DATA EXCERPTS –

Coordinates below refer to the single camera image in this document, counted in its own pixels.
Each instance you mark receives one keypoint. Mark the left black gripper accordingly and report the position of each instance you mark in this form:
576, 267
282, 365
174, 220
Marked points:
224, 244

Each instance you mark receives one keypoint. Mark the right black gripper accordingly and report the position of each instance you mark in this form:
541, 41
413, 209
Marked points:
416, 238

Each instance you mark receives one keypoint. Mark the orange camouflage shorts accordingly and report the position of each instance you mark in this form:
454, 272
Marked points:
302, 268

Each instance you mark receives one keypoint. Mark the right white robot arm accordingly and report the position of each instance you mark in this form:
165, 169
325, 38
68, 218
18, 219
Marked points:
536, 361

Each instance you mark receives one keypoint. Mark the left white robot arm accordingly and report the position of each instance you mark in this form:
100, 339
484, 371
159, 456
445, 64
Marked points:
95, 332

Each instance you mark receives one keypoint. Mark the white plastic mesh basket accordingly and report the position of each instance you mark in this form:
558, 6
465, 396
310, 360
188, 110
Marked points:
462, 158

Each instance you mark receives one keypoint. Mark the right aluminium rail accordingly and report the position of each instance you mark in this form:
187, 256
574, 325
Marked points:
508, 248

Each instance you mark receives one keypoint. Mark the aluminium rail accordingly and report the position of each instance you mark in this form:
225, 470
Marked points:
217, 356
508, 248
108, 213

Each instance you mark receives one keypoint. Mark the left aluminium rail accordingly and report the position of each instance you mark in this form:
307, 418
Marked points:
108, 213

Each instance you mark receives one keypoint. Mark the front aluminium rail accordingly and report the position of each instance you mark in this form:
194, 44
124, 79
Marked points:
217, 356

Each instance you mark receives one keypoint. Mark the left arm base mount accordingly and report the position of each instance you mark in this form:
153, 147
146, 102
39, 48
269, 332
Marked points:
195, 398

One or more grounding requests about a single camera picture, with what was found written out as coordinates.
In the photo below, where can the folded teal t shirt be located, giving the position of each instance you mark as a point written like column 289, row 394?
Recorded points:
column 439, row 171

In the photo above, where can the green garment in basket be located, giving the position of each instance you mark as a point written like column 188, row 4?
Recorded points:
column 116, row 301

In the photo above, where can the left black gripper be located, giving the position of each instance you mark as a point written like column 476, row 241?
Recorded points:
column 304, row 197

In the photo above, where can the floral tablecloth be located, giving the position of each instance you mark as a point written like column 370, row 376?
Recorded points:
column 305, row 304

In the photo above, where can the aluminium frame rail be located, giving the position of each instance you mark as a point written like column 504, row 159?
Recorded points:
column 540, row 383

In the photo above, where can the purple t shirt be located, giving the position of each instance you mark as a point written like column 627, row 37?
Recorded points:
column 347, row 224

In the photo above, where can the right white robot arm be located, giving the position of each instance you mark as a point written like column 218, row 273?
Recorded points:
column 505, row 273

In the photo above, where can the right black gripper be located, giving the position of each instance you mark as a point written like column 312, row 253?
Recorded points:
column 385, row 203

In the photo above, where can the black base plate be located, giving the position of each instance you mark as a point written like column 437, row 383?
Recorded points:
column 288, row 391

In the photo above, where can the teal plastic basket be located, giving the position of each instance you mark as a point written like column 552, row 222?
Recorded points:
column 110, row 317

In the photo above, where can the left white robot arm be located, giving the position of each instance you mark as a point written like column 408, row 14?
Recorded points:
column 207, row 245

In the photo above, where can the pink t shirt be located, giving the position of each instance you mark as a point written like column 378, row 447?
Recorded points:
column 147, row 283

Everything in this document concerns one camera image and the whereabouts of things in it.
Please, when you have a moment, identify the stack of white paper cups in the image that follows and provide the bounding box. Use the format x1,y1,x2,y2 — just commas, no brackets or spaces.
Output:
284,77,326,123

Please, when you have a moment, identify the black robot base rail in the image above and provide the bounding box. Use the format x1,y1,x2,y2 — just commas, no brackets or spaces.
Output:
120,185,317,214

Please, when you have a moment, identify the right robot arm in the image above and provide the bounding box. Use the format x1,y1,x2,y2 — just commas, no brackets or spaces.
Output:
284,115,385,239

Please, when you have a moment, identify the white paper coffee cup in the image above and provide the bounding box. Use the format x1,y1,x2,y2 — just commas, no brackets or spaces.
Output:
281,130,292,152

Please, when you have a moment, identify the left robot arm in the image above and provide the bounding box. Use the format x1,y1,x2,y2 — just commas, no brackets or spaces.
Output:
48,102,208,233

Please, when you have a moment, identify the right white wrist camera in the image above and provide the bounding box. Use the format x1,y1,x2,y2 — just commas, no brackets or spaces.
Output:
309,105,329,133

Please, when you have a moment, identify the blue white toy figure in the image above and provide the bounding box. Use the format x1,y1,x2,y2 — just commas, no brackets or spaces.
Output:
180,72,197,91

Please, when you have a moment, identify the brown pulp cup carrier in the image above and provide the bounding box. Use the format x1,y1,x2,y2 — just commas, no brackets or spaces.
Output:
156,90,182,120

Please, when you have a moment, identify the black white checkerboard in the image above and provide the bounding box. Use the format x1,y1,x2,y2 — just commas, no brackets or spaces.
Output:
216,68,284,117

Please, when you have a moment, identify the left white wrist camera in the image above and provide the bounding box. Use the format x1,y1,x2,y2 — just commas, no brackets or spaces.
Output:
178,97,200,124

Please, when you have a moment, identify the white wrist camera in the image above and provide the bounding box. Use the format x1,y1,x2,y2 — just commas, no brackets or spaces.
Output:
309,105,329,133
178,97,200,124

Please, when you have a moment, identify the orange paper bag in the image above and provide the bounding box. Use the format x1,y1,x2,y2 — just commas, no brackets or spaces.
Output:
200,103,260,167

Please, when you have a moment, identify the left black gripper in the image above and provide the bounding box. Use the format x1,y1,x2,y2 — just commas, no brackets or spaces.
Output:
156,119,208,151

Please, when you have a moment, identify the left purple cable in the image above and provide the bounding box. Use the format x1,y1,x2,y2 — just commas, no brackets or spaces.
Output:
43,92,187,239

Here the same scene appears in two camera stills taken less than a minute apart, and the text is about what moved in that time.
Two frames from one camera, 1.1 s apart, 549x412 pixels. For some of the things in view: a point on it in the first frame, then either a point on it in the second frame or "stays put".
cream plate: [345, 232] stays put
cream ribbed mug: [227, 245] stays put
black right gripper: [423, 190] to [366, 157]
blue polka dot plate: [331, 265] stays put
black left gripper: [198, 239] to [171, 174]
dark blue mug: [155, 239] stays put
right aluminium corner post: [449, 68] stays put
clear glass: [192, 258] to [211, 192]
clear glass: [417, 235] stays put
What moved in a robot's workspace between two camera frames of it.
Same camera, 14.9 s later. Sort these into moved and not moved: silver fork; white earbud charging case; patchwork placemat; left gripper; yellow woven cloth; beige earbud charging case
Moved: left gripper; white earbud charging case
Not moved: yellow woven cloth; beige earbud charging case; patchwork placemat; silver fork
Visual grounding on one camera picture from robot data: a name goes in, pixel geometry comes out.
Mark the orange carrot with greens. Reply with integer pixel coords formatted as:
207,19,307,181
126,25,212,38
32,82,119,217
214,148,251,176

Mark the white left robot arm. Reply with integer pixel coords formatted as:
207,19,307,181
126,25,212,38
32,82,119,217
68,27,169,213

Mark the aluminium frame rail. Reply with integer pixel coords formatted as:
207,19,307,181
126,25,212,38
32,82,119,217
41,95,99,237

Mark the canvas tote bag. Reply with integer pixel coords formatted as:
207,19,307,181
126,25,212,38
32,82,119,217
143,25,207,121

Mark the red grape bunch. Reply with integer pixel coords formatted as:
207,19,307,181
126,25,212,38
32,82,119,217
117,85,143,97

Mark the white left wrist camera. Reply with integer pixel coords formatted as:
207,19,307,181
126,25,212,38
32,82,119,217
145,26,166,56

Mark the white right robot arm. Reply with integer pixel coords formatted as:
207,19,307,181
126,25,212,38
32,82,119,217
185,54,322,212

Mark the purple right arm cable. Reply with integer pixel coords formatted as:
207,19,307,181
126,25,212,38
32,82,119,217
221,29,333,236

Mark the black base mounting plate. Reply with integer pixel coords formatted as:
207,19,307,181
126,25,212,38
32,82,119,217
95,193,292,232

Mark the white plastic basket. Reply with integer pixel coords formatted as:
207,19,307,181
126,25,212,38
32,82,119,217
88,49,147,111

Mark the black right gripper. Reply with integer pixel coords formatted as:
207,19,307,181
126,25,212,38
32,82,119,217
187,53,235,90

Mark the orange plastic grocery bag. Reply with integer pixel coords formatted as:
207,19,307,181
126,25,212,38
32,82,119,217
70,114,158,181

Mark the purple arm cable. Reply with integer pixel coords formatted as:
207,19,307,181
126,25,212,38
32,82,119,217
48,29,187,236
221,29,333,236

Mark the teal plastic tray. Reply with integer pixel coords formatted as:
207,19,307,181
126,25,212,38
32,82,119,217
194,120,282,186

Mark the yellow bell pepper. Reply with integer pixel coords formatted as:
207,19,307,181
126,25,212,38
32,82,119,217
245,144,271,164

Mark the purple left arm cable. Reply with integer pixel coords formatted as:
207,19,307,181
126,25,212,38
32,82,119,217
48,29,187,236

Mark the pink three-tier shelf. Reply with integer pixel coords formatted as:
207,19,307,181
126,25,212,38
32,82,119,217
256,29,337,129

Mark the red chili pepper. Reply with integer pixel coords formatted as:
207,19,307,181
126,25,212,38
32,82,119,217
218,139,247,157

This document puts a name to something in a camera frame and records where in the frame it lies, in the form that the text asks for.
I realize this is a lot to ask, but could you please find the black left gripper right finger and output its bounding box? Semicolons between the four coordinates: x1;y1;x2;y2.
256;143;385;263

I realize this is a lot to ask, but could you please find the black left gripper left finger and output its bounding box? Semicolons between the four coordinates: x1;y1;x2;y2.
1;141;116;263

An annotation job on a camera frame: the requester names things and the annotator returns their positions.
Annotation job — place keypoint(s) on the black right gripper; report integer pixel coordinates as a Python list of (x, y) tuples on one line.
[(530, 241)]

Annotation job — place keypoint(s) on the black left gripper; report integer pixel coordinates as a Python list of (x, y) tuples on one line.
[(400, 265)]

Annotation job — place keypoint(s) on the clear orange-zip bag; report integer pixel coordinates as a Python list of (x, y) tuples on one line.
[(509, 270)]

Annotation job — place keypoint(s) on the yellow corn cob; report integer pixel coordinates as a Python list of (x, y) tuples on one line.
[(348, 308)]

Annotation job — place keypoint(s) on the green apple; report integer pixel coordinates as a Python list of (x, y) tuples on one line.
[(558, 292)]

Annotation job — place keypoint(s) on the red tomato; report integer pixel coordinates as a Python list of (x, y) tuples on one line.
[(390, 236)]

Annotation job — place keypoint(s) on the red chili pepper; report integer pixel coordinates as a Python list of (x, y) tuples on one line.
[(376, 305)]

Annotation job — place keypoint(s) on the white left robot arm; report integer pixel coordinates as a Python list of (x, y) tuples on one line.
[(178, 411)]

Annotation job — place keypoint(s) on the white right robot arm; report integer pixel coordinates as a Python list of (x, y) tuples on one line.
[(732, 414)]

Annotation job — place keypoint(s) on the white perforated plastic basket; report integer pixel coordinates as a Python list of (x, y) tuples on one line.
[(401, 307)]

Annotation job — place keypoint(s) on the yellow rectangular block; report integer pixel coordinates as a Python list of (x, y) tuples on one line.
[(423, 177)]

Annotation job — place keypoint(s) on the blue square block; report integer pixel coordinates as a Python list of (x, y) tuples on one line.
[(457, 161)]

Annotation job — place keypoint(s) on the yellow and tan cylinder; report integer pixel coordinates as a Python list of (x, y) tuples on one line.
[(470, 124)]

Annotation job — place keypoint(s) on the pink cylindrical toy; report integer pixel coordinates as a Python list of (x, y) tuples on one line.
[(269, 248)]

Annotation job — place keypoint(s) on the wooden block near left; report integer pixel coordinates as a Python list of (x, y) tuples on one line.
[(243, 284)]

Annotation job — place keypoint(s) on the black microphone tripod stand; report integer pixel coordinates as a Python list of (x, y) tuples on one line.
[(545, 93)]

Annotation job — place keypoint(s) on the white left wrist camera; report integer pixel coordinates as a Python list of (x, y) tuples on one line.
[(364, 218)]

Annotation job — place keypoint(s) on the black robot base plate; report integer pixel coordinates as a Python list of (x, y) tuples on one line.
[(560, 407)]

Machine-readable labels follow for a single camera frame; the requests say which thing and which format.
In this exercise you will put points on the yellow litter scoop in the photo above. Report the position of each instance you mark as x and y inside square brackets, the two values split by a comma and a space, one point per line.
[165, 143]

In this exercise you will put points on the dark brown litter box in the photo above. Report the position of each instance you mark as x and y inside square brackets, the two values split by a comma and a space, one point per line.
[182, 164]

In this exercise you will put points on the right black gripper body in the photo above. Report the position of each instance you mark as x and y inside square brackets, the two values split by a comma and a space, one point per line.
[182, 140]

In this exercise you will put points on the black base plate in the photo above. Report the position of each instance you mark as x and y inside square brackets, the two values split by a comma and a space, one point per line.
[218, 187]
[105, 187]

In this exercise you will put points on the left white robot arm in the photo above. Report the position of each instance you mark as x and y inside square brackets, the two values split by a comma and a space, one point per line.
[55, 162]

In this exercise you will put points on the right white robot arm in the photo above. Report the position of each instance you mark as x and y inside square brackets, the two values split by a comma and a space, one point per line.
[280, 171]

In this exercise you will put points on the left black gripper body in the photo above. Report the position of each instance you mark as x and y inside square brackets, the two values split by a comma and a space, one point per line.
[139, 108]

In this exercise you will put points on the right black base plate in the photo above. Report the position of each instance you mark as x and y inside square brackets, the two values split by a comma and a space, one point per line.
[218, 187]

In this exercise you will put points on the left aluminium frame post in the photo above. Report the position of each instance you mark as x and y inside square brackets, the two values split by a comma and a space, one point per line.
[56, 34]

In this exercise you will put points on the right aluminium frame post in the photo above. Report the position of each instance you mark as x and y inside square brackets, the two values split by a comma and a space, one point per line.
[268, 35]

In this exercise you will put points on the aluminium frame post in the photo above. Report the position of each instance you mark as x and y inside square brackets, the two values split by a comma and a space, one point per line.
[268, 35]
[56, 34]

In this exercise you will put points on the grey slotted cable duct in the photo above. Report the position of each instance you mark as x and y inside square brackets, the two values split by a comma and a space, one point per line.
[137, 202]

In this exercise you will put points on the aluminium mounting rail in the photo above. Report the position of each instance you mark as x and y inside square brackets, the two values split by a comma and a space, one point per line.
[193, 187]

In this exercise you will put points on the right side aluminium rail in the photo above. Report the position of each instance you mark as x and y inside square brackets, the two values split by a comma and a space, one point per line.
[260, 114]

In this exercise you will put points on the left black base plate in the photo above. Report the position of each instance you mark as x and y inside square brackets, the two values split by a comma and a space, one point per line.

TASK PROMPT –
All lines above from the one containing "dark blue mug: [155, 239] stays put" to the one containing "What moved in a" must be repeated exactly, both lines included, and no others.

RESULT BELOW –
dark blue mug: [155, 239] stays put
right aluminium corner post: [449, 68] stays put
clear glass: [192, 258] to [211, 192]
clear glass: [417, 235] stays put
What moved in a robot's workspace between two camera frames of it.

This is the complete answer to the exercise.